Copy out the entries below exactly as they stand, but only from the line containing "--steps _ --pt" through the line containing "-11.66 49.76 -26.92".

Excerpts from a dataset:
----------
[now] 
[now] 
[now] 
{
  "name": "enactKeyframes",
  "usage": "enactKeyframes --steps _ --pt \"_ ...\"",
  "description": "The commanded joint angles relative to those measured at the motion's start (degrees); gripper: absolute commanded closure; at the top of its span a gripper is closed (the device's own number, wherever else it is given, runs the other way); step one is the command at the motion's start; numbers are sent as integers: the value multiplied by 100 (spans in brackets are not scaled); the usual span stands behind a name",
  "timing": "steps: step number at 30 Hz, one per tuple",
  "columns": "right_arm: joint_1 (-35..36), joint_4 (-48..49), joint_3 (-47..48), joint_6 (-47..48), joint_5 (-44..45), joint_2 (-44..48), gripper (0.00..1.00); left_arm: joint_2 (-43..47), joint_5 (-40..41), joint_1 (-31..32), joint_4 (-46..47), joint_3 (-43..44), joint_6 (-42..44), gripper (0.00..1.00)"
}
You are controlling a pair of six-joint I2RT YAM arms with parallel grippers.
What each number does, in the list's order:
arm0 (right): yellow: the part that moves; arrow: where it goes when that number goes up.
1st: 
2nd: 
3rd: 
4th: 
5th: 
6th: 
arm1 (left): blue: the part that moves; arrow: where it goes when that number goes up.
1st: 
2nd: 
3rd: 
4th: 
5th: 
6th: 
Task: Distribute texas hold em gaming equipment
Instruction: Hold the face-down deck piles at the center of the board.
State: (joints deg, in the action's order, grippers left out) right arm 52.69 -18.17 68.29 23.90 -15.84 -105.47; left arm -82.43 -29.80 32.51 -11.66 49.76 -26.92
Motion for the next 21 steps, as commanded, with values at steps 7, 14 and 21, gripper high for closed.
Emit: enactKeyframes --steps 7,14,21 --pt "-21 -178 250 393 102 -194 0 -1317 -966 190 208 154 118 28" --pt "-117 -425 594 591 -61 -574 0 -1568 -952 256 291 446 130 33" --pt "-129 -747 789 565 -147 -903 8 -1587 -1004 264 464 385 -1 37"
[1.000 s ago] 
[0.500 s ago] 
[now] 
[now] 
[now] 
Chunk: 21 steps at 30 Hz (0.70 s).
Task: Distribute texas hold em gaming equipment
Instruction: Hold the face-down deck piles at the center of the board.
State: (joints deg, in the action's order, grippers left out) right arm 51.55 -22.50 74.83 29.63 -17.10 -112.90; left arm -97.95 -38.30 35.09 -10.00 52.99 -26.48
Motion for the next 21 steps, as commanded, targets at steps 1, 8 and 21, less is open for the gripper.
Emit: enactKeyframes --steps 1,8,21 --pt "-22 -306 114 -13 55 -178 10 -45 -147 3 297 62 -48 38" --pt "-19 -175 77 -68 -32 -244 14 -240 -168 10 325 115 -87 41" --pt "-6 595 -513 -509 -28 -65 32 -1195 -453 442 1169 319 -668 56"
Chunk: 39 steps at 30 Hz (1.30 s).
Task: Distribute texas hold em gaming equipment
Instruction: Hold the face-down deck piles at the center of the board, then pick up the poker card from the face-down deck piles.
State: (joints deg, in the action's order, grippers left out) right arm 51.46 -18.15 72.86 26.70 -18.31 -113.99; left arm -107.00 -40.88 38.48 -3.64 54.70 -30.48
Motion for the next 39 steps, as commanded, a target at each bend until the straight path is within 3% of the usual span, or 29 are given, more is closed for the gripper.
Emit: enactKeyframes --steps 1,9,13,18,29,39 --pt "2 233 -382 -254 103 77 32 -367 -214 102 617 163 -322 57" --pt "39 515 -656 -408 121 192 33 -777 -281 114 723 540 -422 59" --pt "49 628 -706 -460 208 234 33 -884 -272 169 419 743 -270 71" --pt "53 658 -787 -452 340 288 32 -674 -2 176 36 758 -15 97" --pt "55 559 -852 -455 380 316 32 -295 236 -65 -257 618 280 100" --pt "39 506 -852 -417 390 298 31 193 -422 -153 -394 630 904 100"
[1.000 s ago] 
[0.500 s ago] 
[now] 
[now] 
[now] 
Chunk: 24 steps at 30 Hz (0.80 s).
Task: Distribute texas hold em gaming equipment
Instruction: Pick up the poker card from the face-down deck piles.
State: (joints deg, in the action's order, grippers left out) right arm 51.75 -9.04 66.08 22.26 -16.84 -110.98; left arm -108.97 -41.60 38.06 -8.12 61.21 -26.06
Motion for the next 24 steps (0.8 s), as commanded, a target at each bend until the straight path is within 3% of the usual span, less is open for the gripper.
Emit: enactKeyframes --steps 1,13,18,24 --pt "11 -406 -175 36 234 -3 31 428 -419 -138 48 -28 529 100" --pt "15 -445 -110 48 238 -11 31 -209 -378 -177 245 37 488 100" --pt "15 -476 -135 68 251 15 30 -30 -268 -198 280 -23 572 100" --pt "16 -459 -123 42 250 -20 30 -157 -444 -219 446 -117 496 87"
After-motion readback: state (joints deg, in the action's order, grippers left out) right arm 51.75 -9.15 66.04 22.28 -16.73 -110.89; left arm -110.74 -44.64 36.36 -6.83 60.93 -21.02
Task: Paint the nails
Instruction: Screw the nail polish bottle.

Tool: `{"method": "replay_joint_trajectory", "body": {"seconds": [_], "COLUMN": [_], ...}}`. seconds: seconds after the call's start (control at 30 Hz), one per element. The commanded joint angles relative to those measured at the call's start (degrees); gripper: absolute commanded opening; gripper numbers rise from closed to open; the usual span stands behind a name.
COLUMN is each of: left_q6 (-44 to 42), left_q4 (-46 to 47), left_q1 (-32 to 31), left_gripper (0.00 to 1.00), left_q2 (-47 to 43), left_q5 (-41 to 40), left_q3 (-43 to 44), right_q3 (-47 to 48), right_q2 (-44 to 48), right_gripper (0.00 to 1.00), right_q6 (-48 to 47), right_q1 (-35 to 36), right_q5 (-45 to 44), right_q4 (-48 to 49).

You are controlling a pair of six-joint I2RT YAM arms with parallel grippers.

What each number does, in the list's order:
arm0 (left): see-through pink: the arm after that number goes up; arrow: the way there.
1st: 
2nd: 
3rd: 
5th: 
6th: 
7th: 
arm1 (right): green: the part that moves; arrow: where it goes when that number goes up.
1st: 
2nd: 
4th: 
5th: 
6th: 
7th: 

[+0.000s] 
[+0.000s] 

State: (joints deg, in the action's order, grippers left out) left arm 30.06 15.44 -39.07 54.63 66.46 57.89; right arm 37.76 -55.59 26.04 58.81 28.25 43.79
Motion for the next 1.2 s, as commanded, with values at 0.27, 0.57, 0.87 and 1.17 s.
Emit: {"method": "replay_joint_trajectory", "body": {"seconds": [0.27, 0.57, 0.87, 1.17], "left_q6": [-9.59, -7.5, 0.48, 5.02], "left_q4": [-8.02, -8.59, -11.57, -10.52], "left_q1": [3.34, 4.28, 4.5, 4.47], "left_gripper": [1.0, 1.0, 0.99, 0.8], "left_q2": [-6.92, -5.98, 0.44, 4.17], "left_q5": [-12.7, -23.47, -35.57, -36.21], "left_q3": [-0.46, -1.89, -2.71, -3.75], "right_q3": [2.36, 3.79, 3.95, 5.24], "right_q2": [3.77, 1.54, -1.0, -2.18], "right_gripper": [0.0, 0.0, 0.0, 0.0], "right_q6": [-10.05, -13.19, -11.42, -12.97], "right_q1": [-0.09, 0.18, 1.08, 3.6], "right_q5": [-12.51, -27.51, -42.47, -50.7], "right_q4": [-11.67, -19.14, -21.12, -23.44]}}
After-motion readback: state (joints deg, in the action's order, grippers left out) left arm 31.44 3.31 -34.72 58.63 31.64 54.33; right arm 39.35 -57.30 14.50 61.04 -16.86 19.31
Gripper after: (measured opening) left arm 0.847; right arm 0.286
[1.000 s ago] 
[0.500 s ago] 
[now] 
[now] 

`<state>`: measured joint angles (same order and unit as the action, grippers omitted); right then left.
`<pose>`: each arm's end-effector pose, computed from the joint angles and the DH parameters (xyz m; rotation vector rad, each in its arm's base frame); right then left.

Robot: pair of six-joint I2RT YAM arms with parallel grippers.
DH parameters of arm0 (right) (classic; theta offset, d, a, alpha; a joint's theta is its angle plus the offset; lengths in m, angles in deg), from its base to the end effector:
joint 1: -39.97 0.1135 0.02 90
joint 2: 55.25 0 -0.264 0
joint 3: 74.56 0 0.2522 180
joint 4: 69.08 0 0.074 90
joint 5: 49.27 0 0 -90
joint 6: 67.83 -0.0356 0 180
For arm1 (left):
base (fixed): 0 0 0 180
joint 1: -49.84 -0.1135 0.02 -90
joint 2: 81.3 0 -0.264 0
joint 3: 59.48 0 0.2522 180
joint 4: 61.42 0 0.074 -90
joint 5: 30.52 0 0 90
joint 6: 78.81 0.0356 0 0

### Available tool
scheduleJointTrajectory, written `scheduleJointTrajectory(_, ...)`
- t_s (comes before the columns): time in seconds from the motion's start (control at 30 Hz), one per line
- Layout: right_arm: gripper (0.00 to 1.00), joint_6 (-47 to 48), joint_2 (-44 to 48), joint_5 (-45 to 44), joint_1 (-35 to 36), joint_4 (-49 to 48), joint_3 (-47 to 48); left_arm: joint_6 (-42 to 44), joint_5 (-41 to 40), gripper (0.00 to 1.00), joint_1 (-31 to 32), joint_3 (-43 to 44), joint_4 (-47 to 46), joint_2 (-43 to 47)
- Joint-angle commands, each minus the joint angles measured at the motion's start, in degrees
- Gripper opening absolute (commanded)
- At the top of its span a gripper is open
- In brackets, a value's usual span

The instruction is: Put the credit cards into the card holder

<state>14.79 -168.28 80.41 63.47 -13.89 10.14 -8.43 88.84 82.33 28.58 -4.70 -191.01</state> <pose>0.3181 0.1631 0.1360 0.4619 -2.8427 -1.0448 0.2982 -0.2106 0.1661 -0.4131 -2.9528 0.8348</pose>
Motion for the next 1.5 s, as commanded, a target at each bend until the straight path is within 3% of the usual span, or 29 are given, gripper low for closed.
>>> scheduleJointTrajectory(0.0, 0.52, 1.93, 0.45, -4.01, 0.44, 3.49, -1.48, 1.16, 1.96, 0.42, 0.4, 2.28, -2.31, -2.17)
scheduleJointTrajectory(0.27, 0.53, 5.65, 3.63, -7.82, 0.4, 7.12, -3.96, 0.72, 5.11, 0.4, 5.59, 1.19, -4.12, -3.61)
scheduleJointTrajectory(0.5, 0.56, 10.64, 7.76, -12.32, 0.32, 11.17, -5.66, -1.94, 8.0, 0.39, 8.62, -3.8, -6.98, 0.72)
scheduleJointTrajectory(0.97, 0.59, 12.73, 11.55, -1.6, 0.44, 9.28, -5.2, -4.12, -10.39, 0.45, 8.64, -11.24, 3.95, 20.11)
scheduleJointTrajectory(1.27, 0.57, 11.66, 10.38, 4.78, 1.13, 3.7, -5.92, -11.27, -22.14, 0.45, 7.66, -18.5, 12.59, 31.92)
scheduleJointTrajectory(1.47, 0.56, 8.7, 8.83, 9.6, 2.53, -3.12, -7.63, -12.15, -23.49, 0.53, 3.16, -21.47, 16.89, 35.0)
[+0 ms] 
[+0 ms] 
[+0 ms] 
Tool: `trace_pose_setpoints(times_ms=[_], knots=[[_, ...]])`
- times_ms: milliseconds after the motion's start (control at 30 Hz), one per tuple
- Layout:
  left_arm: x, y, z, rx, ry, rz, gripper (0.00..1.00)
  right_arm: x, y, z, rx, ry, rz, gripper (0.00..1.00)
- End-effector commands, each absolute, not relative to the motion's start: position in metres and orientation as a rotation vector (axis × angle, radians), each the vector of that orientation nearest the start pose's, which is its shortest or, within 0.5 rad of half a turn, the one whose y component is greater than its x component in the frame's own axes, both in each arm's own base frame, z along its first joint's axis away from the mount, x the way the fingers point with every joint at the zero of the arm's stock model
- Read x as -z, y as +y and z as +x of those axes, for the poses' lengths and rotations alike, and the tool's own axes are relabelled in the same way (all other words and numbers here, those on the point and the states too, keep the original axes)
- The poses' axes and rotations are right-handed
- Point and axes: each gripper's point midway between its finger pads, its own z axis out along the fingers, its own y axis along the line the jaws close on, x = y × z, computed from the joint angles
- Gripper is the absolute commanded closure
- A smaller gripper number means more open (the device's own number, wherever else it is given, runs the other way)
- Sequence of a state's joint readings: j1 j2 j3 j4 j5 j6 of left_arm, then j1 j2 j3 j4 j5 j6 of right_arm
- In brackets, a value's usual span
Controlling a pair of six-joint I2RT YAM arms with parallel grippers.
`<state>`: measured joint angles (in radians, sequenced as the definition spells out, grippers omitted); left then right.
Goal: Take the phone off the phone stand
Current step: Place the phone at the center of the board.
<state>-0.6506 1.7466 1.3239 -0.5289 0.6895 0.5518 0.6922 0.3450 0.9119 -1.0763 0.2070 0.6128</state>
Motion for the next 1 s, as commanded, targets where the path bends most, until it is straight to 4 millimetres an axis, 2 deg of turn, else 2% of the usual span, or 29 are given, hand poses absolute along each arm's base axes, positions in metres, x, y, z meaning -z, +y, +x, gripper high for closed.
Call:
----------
• YOUR RESPONSE
  "usage": "enactKeyframes --steps _ --pt \"_ ...\"",
  "description": "The commanded joint angles relative to those measured at the motion's start (degrees); gripper: absolute commanded closure; at the top of its span a gripper is closed (the device's own number, wherever else it is given, runs the other way); step one is the command at the motion's start; numbers are sent as integers: the value multiplied by 100 (spans in brackets are not scaled); the usual span stands behind a name",
  "timing": "steps: step number at 30 Hz, one per tuple",
  "columns": "right_arm: joint_1 (-35..36), joint_4 (-48..49), joint_3 (-47..48), joint_6 (-47..48), joint_5 (-44..45), joint_2 (-44..48), gripper (0.00..1.00); left_arm: joint_2 (-43..47), joint_5 (-40..41), joint_1 (-31..32), joint_4 (-46..47), joint_3 (-43..44), joint_6 (-42..44), gripper (0.00..1.00)"
}
You are controlling a pair of six-joint I2RT YAM arms with parallel grippers.
What each number does, in the list's order:
arm0 (right): yellow: the part that moves; arrow: where it goes when that number goes up.
1st: 
2nd: 
3rd: 
4th: 
5th: 
6th: 
arm1 (left): blue: the part that moves; arrow: where it goes when that number goes up.
1st: 
2nd: 
3rd: 
4th: 
5th: 
6th: 
Task: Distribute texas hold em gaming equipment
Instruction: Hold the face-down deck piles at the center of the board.
State: (joints deg, in the action's order, grippers left out) right arm 52.69 -18.17 68.29 23.90 -15.84 -105.47; left arm -82.43 -29.80 32.51 -11.66 49.76 -26.92

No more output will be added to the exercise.